_Exercise requirements_
Sort through the listing below and keep each line with the word "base". Copy those.

BEGIN

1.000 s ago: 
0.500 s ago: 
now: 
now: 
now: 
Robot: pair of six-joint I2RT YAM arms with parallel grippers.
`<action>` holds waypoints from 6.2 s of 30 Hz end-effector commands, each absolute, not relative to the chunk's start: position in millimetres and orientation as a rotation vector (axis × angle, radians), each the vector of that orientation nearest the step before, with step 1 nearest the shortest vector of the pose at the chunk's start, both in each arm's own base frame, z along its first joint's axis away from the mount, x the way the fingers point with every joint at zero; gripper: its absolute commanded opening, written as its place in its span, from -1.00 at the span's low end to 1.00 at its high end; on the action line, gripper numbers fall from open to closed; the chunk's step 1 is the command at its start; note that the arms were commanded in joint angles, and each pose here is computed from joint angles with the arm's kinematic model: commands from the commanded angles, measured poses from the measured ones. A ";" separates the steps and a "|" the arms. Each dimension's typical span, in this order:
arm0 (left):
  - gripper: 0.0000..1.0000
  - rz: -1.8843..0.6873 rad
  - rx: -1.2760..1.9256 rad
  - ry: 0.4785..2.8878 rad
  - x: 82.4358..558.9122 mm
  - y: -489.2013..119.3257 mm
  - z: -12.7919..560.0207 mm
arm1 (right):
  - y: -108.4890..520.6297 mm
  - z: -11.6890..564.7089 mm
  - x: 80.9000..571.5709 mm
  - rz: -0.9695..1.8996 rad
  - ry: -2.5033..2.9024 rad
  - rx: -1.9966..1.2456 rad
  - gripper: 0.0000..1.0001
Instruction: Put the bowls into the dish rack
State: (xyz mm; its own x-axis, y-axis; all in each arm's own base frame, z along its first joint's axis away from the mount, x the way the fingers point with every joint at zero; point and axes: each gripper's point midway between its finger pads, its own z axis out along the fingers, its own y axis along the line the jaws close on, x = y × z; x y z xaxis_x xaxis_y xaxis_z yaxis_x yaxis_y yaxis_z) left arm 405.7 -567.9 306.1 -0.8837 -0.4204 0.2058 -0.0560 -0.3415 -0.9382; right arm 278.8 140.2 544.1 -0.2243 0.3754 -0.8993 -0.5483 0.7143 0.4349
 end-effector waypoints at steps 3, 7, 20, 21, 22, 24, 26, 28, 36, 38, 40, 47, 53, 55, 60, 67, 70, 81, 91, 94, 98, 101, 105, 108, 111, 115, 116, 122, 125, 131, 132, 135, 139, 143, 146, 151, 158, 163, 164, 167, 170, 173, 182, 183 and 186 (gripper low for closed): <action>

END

_Solved problem_
`<action>` holds waypoints from 6.2 s of 30 Hz end-effector commands, each absolute, not relative to the chunk's start: position in millimetres and orientation as a rotation vector (axis × angle, radians), each the vector of that orientation nearest the step before, with step 1 nearest the shortest vector of the pose at the chunk's start, both in each arm's own base frame, z along its first joint's axis away from the mount, x the way the fingers point with every joint at zero; gripper: its absolute commanded opening, written as its place in its span, from -1.00 at the span's low end to 1.00 at its high end; on the action line, gripper numbers fall from open to closed; the chunk's step 1 is the command at its start; note that the arms were commanded in joint angles, and each pose here is computed from joint angles with the arm's kinematic model: commands from the commanded angles, measured poses from the measured ones. A ";" separates the steps and a "|" the arms. Each dimension's typical span, in this order:
State: (xyz mm; its own x-axis, y-axis; all in each arm's own base frame, z along its first joint's axis away from the mount, x the way the fingers point with every joint at zero; point and axes: each gripper's point midway between its finger pads, its own z axis out along the fingers, its own y axis along the line the jaws close on, x = y × z; x y z xaxis_x xaxis_y xaxis_z yaxis_x yaxis_y yaxis_z) left arm 405.7 -567.9 306.1 -0.8837 -0.4204 0.2058 -0.0560 -0.3415 -0.9382; right arm 278.8 140.2 544.1 -0.2243 0.3754 -0.8993 -0.5483 0.7143 0.4349

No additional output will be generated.